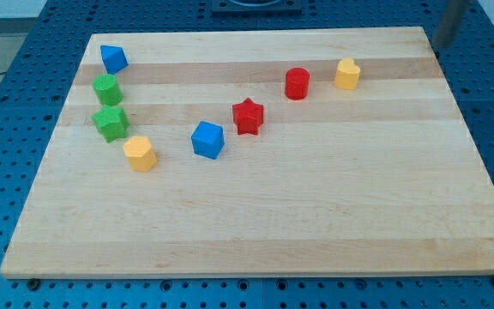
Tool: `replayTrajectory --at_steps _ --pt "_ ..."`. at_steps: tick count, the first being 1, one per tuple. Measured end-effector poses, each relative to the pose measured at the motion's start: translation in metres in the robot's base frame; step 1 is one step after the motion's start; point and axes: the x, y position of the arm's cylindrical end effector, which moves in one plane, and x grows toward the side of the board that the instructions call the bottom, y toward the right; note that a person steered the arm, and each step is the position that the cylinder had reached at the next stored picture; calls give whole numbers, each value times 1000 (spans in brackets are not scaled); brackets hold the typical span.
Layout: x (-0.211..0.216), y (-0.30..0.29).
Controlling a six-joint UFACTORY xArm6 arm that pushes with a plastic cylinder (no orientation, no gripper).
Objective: Keep yellow heart and red circle in vertical line
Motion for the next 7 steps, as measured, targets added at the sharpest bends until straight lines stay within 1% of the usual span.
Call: replayTrajectory --at_steps 1,2,3,4,5,6,7 --pt "61 -29" --pt "61 -75" --pt "59 -141" --pt "72 -170" --pt "22 -171" --pt "-5 -172" --pt "74 -158"
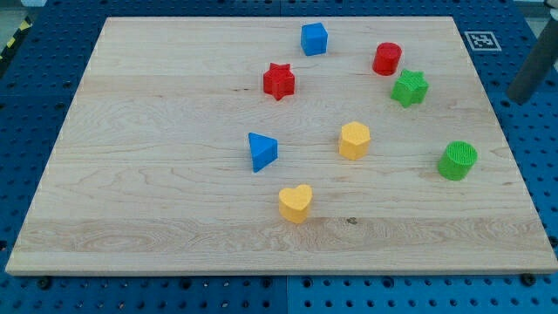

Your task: Move green circle towards bottom right

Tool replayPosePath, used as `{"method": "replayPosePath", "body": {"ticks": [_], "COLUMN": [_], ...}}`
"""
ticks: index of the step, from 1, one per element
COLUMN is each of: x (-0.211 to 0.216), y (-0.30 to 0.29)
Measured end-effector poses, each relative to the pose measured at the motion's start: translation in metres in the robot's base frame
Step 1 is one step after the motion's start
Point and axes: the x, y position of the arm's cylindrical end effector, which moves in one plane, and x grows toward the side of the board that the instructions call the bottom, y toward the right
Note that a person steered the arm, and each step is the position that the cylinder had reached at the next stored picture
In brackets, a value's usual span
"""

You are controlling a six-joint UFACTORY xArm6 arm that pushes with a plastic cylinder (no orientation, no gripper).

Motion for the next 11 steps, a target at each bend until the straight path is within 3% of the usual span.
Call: {"method": "replayPosePath", "body": {"ticks": [2,3,4,5,6,7,8,10,11], "x": [0.066,0.077,0.130,0.135,0.134,0.167,0.174,0.144,0.143], "y": [-0.096,-0.113,-0.098,-0.110,-0.166,-0.167,-0.139,-0.166,-0.143]}}
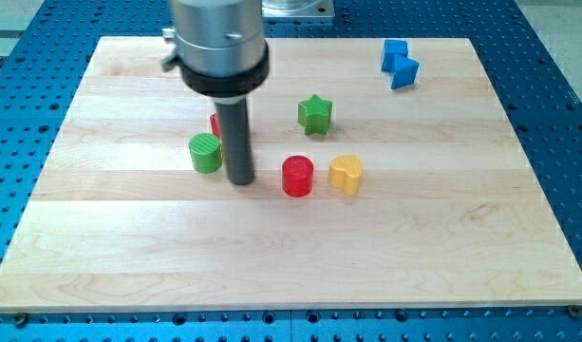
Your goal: Place the hexagon between the stars
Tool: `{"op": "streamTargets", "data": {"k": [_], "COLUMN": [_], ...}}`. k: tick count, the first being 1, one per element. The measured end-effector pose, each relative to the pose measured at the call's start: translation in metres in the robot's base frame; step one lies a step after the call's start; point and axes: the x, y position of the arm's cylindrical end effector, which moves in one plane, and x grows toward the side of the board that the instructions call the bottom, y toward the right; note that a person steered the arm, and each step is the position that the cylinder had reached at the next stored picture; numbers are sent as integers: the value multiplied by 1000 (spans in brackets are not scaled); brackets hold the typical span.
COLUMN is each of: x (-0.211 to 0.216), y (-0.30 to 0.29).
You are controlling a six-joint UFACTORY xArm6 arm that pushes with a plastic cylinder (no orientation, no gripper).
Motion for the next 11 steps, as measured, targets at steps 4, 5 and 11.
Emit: {"op": "streamTargets", "data": {"k": [4, 5, 11], "x": [-6, -9, -83], "y": [-76, -70, 18]}}
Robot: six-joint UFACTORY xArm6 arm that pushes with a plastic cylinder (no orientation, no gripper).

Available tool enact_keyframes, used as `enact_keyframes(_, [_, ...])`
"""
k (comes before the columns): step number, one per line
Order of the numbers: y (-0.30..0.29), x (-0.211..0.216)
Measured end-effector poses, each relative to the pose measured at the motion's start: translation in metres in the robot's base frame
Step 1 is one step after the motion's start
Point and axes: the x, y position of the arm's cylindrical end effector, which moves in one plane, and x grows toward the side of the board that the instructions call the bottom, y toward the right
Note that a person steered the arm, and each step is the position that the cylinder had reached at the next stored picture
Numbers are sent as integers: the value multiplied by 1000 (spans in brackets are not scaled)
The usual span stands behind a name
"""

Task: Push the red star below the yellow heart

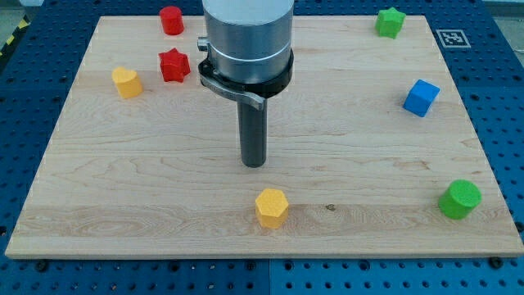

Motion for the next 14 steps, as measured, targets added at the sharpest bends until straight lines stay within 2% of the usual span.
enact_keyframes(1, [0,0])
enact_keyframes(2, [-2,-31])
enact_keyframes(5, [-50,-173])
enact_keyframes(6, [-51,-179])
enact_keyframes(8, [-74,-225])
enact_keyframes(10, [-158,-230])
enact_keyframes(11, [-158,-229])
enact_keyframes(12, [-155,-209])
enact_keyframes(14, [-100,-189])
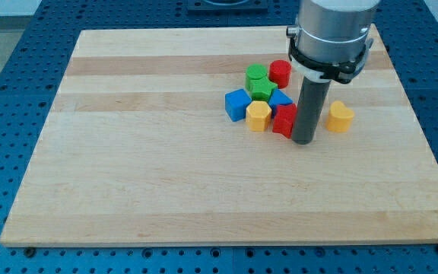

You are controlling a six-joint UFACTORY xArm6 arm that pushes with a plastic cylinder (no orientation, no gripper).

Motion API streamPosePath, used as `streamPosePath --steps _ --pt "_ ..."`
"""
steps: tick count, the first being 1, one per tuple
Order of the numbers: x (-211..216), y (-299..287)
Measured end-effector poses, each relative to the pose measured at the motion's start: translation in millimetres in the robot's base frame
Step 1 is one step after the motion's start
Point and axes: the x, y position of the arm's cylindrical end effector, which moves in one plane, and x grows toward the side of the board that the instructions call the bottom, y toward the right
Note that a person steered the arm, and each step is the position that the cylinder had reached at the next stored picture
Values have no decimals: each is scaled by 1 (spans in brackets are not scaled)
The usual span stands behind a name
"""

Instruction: Push yellow heart slightly toward top

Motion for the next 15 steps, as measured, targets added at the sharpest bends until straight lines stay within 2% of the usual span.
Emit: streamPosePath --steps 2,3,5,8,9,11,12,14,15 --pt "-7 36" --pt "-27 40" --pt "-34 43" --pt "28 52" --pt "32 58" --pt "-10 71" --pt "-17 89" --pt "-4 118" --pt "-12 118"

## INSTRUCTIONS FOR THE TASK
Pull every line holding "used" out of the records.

## REPLY TO THE TASK
Tool replayPosePath, used as `{"method": "replayPosePath", "body": {"ticks": [_], "COLUMN": [_], ...}}`
Available tool enact_keyframes, used as `enact_keyframes(_, [_, ...])`
Motion API streamPosePath, used as `streamPosePath --steps _ --pt "_ ..."`

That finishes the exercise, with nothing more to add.